:: Exercise prompt ::
Every line of the listing that contains the word "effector" is to be copied out.

:: Collected material ::
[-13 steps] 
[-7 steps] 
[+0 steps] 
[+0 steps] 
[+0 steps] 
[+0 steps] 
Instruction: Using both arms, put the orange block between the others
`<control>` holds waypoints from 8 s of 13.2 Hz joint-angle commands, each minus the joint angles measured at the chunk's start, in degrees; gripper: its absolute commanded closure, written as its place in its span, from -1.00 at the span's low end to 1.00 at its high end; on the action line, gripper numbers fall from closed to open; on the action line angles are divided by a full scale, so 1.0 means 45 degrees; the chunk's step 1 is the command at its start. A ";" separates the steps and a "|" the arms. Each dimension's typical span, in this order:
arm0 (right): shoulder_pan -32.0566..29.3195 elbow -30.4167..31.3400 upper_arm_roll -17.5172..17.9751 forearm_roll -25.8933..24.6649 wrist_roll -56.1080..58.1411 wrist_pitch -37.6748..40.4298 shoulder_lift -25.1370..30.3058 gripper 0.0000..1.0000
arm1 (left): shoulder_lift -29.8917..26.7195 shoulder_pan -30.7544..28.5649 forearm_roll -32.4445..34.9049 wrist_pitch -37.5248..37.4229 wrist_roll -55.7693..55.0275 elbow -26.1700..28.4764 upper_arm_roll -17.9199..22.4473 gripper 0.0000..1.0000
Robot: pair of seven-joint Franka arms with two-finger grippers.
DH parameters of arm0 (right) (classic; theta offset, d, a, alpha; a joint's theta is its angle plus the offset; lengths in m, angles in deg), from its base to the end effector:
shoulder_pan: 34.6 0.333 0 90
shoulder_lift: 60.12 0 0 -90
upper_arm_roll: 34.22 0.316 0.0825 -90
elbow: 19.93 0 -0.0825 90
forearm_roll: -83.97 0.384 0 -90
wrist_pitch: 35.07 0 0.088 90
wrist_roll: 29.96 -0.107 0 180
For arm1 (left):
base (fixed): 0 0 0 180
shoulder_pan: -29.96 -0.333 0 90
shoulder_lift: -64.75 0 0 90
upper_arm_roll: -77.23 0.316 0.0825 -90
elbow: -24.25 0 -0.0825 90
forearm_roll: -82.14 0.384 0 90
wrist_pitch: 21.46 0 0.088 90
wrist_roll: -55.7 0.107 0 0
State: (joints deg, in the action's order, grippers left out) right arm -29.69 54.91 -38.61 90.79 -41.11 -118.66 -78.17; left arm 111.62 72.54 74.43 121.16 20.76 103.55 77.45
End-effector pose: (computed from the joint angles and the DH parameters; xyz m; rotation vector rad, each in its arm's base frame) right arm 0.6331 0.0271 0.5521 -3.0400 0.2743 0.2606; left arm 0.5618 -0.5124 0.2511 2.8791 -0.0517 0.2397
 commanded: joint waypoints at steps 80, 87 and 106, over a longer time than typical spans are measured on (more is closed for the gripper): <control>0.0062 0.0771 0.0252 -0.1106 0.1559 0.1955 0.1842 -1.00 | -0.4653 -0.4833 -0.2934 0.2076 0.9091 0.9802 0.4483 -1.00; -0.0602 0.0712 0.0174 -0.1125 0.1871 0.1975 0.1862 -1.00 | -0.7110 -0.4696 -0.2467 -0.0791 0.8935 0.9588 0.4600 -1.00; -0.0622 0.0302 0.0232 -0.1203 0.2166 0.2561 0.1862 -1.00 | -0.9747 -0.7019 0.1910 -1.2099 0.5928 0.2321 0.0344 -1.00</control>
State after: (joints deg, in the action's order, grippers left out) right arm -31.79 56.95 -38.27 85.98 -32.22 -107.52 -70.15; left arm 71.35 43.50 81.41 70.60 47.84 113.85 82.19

:: Answer below ::
DH parameters of arm0 (right) (classic; theta offset, d, a, alpha; a joint's theta is its angle plus the offset; lengths in m, angles in deg), from its base to the end effector:
End-effector pose: (computed from the joint angles and the DH parameters; xyz m; rotation vector rad, each in its arm's base frame) right arm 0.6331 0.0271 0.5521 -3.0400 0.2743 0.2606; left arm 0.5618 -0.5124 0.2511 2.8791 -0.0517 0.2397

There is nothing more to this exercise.